By the end of this book, you'll have gained a deep understanding of the Apache Beam model and be able to apply it to solve problems.


What You Will Learn:

  • Understand the core concepts and architecture of Apache Beam
  • Implement stateless and stateful data processing pipelines
  • Use state and timers for processing real-time event processing
  • Structure your code for reusability
  • Use streaming SQL to process real-time data for increasing productivity and data accessibility
  • Run a pipeline using a portable runner and implement data processing using the Apache Beam Python SDK
  • Implement Apache Beam I/O connectors using the Splittable DoFn API


Who this book is for:

This book is for data engineers, data scientists, and data analysts who want to learn how Apache Beam works. Intermediate-level knowledge of the Java programming language is assumed.

商品描述(中文翻譯)

實施、運行、操作和測試使用Apache Beam的數據處理流程

主要特點:
- 瞭解如何在實施Beam流程時提高可用性和生產力
- 學習如何使用有狀態處理來實現複雜的用例
- 使用專家技巧和技術來實施、測試和運行Apache Beam流程

書籍描述:
Apache Beam是一個開源的統一編程模型,用於實施和執行數據處理流程,包括ETL(提取、轉換和加載)、批處理和流處理。

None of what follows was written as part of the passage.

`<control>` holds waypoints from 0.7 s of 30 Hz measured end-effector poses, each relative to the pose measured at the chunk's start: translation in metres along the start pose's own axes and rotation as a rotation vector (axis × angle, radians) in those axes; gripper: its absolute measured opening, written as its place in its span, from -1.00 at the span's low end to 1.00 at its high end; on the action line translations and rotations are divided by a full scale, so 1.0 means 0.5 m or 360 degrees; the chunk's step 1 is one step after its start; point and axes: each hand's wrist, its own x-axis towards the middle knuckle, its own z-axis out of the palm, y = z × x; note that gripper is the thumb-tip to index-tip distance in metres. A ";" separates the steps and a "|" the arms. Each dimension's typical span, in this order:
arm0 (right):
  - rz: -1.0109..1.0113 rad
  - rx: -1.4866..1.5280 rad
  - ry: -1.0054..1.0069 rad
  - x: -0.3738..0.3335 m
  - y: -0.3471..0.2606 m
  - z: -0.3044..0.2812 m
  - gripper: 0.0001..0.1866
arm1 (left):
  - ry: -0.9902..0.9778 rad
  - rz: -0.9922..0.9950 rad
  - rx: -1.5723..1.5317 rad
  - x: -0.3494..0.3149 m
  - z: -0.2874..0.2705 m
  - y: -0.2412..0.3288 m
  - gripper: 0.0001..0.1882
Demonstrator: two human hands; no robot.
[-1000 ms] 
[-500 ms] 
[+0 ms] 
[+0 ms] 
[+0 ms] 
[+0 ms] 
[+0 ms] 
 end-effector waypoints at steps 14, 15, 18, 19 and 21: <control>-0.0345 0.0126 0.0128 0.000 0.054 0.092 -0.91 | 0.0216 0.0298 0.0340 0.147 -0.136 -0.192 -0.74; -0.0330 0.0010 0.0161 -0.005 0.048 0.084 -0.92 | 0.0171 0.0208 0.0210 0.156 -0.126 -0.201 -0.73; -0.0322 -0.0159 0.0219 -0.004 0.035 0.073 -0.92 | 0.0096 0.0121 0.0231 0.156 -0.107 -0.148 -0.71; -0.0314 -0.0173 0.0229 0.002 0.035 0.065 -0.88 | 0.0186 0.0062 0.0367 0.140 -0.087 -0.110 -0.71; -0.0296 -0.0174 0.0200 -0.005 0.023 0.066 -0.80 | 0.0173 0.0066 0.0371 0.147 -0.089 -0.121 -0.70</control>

本書將幫助您自信地使用Apache Beam構建數據處理流程。您將從Apache Beam的概述開始,並瞭解如何使用它來實現基本流程。您還將學習如何高效地測試和運行流程。隨著學習的深入,您將探索如何為可重用性結構化代碼,並使用各種特定領域語言(DSL)。後面的章節將向您展示如何使用模式和(流)SQL查詢數據。最後,您將瞭解高級的Apache Beam概念,例如實現自己的I/O連接器。

通過閱讀本書,您將深入瞭解Apache Beam模型,並能夠應用它來解決問題。

您將學到什麼:
- 瞭解Apache Beam的核心概念和架構
- 實現無狀態和有狀態的數據處理流程
- 使用狀態和計時器進行實時事件處理
- 為可重用性結構化代碼
- 使用流式SQL處理實時數據,提高生產力和數據可訪問性
- 使用可移植運行器運行流程,並使用Apache Beam Python SDK實現數據處理
- 使用可分割的DoFn API實現Apache Beam I/O連接器

本書適合數據工程師、數據科學家和數據分析師,他們希望瞭解Apache Beam的工作原理。假設讀者具有中級水平的Java編程語言知識。